JUNE 17, 2004
NEWS ANALYSIS

Goldman's 1% Solution for AOL
In 2000, it cut a questionable deal that smoothed the AOL-Time Warner merger. Will the SEC take action?

In more ways than one, the news from the European Union was bad. It was October, 2000, and the EU's executive arm, the European Commission, had just jolted America Online with a ruling that its pending acquisition of Time Warner (TWX ) could harm competition in Europe's media markets, especially the emerging online music business. The EC was concerned that AOL was a 50-50 partner with German media giant Bertelsmann in one of Europe's biggest Internet service providers, AOL Europe. Now the EC was ordering Bertelsmann to give up control over AOL Europe.


With the AOL-Time Warner deal due to close in just three months, Bertelsmann needed to reduce its AOL Europe holding -- pronto. But the obvious buyer, AOL, didn't want to own more than 50% of the venture, either. Going above half might trigger a U.S. accounting rule that would force AOL to consolidate all the struggling unit's losses on its books when AOL was already grappling with deteriorating ad revenues and a declining stock price.

Enter Goldman Sachs Group (GS ). BusinessWeek has learned that the premier Wall Street bank agreed to buy 1% of AOL Europe -- half a percent from each parent -- for $215 million. AOL Europe, in return, agreed to a "put" contract promising Goldman that it could sell back the 1% by a specific date and at a set price. That simple transaction solved Bertelsmann's EU problem without trapping AOL in an accounting conundrum -- a perfect solution.

MORE LEGAL HEADACHES?  Or so it seemed at the time. But the deal also may have violated U.S. securities laws. The Securities & Exchange Commission and the Justice Dept. have construed some deals involving promises to buy back assets at a specific time and price as share-parking arrangements designed to mislead investors. The former chief executive of AOL Europe says the Goldman deal may have kept up to $200 million in 2000 losses off of the combined AOL-Time Warner financials -- enough, he says, that Time Warner might have tried to change the terms of the $120 billion merger, since AOL wouldn't have looked as healthy. But as the deal moved toward consummation, the Goldman arrangement was never disclosed in public documents to AOL or Time Warner shareholders.
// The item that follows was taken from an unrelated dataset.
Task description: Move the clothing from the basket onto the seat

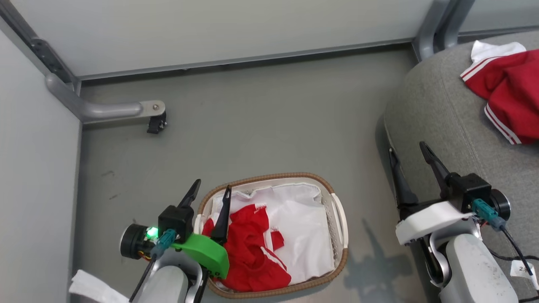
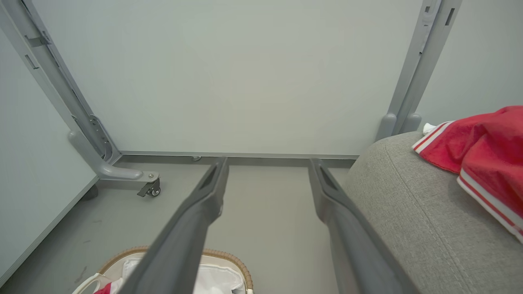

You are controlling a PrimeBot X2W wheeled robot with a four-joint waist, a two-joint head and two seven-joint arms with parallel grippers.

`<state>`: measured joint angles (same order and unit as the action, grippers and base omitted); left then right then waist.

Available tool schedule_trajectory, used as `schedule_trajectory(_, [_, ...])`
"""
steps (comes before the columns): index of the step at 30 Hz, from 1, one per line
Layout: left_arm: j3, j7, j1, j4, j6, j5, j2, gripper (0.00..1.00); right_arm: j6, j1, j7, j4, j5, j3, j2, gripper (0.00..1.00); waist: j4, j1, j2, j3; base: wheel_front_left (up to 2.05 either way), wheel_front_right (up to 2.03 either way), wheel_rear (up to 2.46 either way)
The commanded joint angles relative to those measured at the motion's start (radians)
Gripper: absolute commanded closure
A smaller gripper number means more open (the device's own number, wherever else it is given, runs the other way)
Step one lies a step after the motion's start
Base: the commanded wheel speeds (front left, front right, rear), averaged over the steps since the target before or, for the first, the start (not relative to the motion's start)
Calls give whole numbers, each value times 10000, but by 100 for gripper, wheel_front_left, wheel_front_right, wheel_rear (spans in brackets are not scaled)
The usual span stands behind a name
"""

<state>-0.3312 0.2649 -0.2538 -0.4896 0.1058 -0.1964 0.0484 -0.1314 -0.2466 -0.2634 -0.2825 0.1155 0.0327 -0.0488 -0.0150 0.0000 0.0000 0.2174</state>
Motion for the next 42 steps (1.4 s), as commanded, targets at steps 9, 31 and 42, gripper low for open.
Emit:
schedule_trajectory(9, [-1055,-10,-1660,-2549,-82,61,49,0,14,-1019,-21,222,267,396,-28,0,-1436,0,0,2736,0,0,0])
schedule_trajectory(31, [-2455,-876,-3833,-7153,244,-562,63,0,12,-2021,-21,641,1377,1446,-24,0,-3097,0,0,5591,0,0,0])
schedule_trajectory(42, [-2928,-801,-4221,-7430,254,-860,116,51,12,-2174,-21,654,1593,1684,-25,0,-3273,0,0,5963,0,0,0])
The AOL Europe transaction threatens to create problems for Goldman Sachs. But it could also prolong the legal headaches of Time Warner, as the AOL-Time Warner combine is now called. For the past two years, Time Warner has been in heated negotiations with the SEC over AOL's accounting for advertising revenues. Just as the SEC is wrapping up that case -- it could warn Time Warner as early as this summer that it intends to bring civil fraud charges -- the Goldman transaction raises troubling new questions about AOL's financial dealings prior to the merger.

The SEC has not brought charges over the 1% solution, and an SEC spokesman would not comment on whether the agency is probing the deal. Time Warner spokeswoman Tricia Primrose Wallace says the company will not comment on any part of the Goldman arrangement. A lawyer for Stephen M. Case, AOL's chairman and CEO at the time of the deal, referred questions to Time Warner. Thomas Middelhoff, who was Bertelsmann's chairman at the time of the deal and negotiated the AOL Europe joint venture with Case in 1995, says through a spokesman that the sale of a 0.5% stake was "purely a financial technique" handled by others. And Lucas van Praag, a Goldman Sachs spokesman, says: "We handled this entirely appropriately. We don't believe there is anything untoward here."

"A BRIDGE LOAN."  A lawsuit that the SEC brought in March, 2003, against Merrill Lynch & Co. raises a troublesome precedent for Time Warner and Goldman. That case grew out of Merrill Lynch's acquisition from Enron of an interest in generators mounted on barges floating off the coast of Nigeria late in 1999. Merrill paid $7 million into a special-purpose entity that let Enron book income on the deal and get the barges off its balance sheet. But in a side deal, Enron promised to buy the barges back from Merrill in six months -- at a 22.5% return -- according to SEC documents.

The SEC called this a case of asset-parking designed to help Enron meet analysts' earnings expectations. "This was, at best, a bridge loan because the risks and rewards of ownership...did not pass to Merrill Lynch," the agency said. Without admitting or denying guilt, Merrill last September paid $80 million to settle charges that it aided and abetted Enron's financial-statement fraud.

The penalties may not stop at fines. Four former Merrill officials, including the former head of investment banking, and two ex-Enron employees face the prospect of jail time if found guilty of criminal charges alleging that they arranged the barge transaction knowing that it violated securities laws. The six have pleaded not guilty.

Could AOL and Goldman face similar civil and criminal charges? If the 1% of AOL Europe that Goldman acquired didn't really change hands, then the SEC could conclude that AOL, and later Time Warner, had clear control and should have consolidated the European unit on its financial statements in 2001. Time Warner did not merge AOL Europe's figures until 2002, when it bought Bertelsmann's remaining 49.5%.